The Supreme Court will hear arguments Dec. 1 in a Mississippi law that could challenge the landmark Roe v. Wade.
Mississippi is asking the high court to uphold its ban on most abortions after the 15th week of pregnancy.
The Mississippi law was signed by Mississippi Gov. Phil Bryant on March 19, 2018. The law was in effect less than 24 hours before a federal judge temporarily blocked it on March 20, 2018.
The state’s only abortion clinic, Jackson Women’s Health Organization, remains open and offers abortions up to 16 weeks into pregnancy. About 100 abortions a year are done after the 15th week, the providers told the Associated Press.

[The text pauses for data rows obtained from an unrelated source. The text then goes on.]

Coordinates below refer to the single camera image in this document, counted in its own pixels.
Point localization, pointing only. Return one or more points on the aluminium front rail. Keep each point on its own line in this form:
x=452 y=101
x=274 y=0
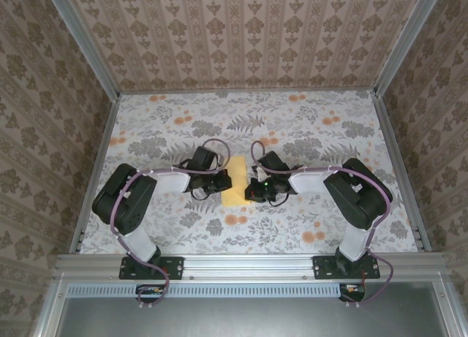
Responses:
x=248 y=265

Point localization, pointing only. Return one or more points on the small black controller board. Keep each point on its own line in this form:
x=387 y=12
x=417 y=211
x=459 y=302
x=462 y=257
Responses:
x=352 y=291
x=150 y=291

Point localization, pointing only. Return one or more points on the floral patterned table cover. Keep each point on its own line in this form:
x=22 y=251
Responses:
x=219 y=234

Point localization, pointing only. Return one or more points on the yellow paper sheet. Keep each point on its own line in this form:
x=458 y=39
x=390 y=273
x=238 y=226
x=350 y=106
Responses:
x=235 y=198

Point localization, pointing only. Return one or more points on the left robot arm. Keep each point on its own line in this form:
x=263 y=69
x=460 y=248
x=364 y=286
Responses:
x=128 y=205

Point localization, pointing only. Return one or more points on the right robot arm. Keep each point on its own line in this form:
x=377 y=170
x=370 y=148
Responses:
x=358 y=194

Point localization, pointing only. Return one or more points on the aluminium side rail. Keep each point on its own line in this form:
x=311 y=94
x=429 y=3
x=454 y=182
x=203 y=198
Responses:
x=391 y=132
x=107 y=132

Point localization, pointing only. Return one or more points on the steel sheet panel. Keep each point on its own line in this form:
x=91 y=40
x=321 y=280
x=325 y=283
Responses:
x=256 y=318

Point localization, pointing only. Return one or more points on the aluminium frame post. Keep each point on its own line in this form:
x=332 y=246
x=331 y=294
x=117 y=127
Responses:
x=83 y=41
x=49 y=311
x=406 y=41
x=448 y=311

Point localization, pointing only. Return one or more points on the aluminium back rail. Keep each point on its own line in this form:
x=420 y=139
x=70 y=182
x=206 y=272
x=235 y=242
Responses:
x=256 y=91

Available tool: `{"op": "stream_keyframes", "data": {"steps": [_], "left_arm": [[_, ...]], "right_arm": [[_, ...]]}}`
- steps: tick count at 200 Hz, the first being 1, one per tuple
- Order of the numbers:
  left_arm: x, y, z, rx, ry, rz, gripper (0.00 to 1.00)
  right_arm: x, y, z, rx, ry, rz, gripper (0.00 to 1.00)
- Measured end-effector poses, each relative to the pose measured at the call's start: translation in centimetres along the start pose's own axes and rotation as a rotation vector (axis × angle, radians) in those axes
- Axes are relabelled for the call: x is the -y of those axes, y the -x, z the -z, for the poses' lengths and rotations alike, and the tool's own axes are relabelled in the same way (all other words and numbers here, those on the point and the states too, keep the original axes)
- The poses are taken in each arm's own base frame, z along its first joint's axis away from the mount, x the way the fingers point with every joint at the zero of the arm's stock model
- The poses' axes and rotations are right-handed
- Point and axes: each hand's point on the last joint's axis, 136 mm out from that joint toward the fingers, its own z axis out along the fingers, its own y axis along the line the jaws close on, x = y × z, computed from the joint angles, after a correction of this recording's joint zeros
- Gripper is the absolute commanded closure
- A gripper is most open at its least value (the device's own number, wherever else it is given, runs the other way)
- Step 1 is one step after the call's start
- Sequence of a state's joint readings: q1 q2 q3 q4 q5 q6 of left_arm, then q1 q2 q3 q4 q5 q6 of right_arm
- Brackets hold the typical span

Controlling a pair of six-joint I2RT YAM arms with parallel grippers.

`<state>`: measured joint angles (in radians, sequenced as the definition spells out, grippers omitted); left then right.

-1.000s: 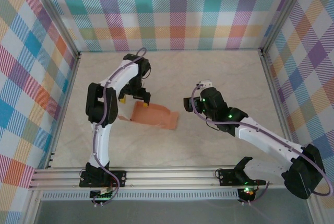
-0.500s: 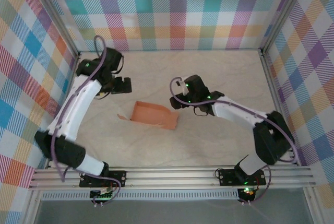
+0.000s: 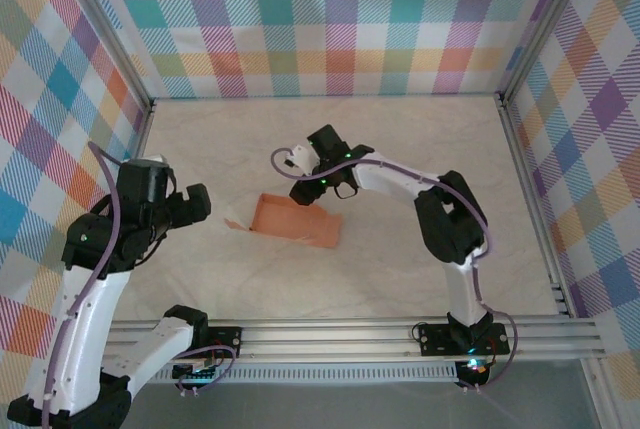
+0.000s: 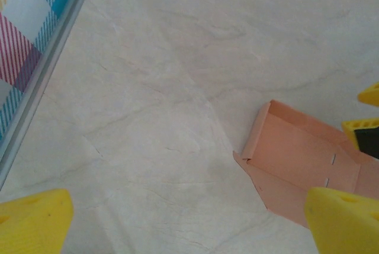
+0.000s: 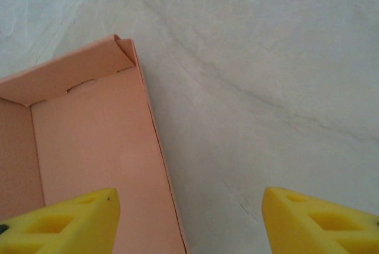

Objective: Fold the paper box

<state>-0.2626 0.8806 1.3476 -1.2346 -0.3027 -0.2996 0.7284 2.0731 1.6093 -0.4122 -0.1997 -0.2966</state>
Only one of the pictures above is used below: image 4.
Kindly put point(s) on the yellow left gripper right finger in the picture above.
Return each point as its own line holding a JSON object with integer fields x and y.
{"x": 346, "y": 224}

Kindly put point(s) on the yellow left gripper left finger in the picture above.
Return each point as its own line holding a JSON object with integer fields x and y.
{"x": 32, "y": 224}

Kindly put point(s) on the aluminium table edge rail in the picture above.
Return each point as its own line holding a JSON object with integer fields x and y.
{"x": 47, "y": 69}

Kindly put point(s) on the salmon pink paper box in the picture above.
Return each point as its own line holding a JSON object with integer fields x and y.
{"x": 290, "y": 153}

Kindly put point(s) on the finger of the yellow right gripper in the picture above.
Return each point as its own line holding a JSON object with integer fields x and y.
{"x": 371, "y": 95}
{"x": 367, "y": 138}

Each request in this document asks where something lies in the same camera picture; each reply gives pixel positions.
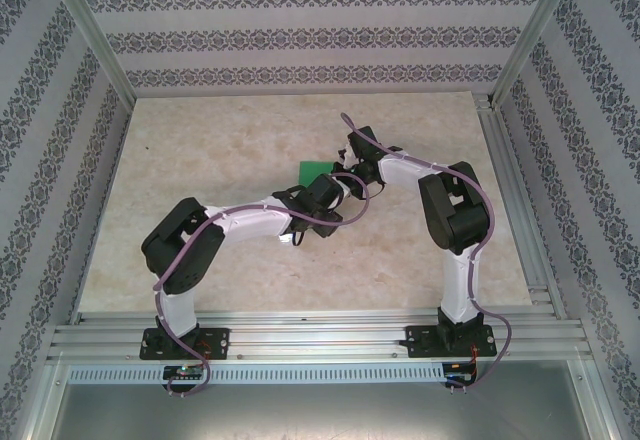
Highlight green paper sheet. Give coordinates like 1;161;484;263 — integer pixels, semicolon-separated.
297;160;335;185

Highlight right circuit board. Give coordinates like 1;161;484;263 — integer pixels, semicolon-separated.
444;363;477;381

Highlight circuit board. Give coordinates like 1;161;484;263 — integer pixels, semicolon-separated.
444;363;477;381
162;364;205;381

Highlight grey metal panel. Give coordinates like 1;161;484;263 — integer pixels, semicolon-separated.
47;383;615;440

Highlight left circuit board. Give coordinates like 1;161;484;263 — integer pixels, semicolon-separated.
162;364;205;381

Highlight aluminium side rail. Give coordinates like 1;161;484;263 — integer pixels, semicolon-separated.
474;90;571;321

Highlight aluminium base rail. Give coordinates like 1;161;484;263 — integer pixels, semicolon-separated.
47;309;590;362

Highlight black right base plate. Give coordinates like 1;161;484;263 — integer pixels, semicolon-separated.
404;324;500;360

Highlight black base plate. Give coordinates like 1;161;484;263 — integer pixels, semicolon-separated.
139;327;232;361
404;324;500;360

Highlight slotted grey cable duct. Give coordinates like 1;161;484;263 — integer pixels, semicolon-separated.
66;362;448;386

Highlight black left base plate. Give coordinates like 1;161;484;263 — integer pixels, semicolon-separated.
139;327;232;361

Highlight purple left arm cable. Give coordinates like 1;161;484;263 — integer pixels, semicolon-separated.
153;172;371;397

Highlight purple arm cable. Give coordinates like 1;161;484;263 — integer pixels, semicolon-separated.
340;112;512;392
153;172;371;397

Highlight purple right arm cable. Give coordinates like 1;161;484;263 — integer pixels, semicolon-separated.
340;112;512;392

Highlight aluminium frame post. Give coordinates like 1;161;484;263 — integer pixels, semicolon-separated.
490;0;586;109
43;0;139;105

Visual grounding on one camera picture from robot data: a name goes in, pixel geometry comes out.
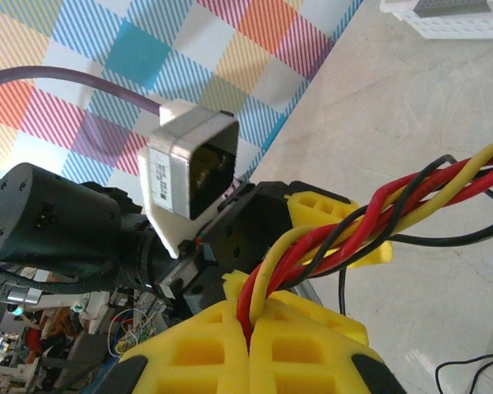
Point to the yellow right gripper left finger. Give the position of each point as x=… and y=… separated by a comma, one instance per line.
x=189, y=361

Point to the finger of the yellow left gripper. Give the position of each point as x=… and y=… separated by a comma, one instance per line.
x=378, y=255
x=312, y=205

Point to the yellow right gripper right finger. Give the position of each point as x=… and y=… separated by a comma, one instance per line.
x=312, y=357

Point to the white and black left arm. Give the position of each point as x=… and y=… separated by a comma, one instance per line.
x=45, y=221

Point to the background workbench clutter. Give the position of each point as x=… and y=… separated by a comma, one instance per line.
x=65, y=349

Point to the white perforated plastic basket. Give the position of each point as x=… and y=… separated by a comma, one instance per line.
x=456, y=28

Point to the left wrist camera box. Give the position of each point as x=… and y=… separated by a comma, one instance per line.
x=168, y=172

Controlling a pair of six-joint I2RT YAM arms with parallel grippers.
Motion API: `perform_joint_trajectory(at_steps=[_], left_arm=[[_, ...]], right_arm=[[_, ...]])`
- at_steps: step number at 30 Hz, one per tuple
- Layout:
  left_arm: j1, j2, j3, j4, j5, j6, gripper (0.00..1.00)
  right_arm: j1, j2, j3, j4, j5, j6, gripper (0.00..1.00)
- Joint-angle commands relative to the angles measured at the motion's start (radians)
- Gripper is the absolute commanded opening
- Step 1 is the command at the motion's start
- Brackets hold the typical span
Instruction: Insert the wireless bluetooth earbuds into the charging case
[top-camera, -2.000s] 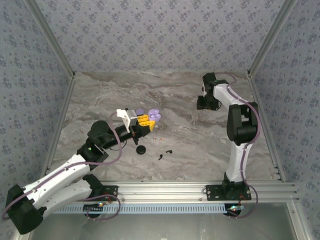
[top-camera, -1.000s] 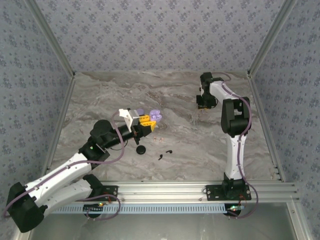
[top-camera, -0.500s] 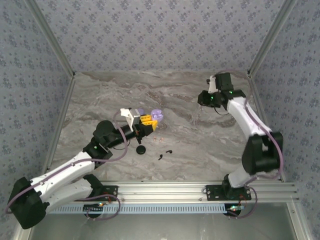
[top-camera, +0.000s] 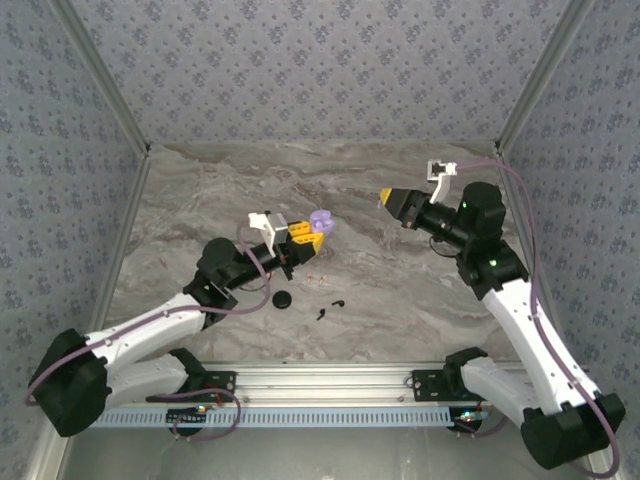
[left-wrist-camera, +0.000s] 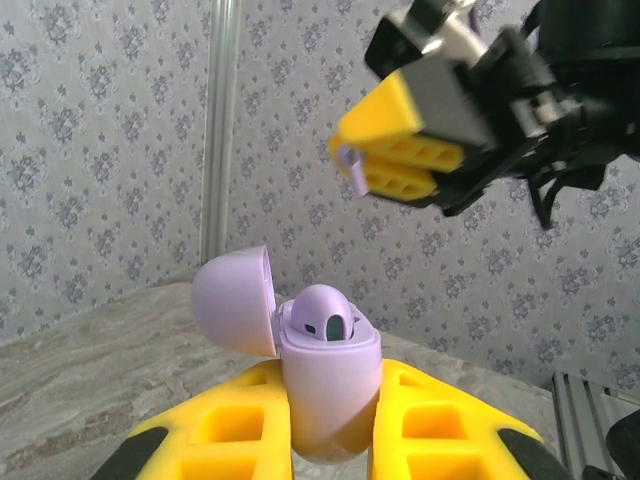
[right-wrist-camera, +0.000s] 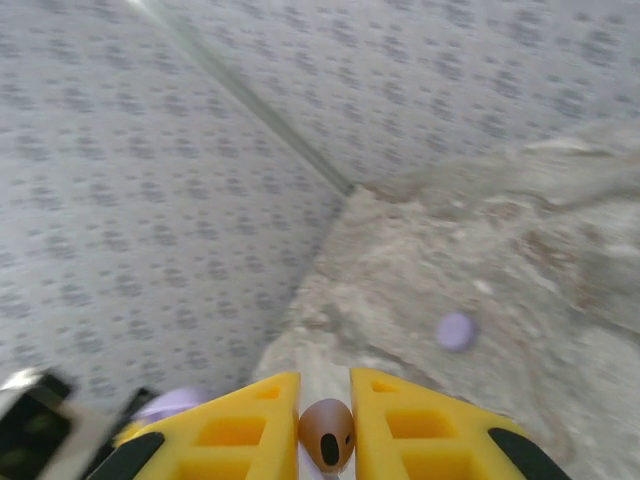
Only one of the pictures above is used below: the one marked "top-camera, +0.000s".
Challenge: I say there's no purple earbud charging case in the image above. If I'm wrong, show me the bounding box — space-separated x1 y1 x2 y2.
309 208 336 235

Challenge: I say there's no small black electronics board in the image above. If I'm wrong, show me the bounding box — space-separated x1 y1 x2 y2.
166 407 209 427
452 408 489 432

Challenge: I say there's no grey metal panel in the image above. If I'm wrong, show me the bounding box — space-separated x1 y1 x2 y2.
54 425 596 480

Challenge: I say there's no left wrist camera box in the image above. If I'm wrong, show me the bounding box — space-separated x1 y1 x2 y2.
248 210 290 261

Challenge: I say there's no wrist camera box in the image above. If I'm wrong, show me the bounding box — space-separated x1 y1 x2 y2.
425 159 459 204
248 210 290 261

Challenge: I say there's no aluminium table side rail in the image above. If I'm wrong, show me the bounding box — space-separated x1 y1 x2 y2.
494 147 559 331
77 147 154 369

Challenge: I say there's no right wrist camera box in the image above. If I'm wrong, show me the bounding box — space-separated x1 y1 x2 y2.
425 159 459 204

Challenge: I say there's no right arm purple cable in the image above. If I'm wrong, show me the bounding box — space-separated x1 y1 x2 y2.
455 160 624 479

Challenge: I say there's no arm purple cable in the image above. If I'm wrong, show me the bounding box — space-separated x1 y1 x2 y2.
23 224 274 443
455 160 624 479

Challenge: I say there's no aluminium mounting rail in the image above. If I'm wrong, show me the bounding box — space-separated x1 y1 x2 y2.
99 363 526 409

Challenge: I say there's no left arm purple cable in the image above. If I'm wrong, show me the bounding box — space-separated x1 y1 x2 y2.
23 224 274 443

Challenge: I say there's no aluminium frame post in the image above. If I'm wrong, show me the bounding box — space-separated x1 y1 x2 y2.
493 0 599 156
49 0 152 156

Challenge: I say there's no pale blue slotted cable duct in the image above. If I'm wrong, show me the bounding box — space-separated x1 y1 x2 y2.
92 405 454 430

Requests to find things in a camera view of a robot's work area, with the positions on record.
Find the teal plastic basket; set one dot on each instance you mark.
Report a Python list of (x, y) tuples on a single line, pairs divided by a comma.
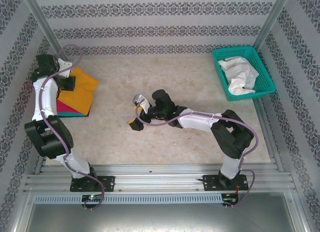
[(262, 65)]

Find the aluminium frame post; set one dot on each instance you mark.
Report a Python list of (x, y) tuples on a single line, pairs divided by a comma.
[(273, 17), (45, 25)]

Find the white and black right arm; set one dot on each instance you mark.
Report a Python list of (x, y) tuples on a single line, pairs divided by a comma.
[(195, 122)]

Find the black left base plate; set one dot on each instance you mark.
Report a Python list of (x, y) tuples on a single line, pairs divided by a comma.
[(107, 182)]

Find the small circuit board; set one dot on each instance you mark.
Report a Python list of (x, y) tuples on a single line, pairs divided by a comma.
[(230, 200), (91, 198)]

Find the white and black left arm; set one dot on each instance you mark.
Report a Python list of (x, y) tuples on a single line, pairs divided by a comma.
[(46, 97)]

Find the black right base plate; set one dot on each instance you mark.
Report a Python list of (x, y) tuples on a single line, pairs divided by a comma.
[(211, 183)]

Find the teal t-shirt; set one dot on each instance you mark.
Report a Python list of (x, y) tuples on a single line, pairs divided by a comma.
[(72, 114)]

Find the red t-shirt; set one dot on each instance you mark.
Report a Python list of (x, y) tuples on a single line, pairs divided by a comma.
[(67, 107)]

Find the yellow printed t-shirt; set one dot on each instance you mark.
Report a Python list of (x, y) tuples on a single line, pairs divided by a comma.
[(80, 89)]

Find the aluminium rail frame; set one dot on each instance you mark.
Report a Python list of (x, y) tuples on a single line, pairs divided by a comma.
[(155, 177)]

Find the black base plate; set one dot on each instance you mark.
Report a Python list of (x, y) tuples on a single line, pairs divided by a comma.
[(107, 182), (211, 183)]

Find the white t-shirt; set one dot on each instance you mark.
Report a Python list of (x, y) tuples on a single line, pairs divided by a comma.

Mississippi’s ban permits an exception for threats to the life or “substantial and irreversible impairment of a major bodily function” of the mother. It also allows an exception for a “severe fetal abnormality” that “is incompatible with life outside the womb.”
The state has told the court it should overrule Roe and the 1992 decision in Planned Parenthood v. Casey that prevent states from banning abortion before viability, the point at which a fetus can survive outside the womb, around 24 weeks of pregnancy.
The high court’s major opinions that have controlled abortion law – Roe v. Wade in 1973 and Planned Parenthood v. Casey in 1992 – prohibit states from banning abortions before an unborn child is viable. The Roe decision legalized abortion nationwide, while Casey affirmed Roe but permitted some state regulation of the procedure.
The justices have said they will limit their ruling to whether, as the state told the court, “all pre-viability prohibitions on elective abortions are unconstitutional.”
An opinion in support of the Mississippi 15-week ban could potentially overturn both Roe and Casey explicitly or severely undermine those decisions. The ruling is expected to be issued before the high court adjourns next summer.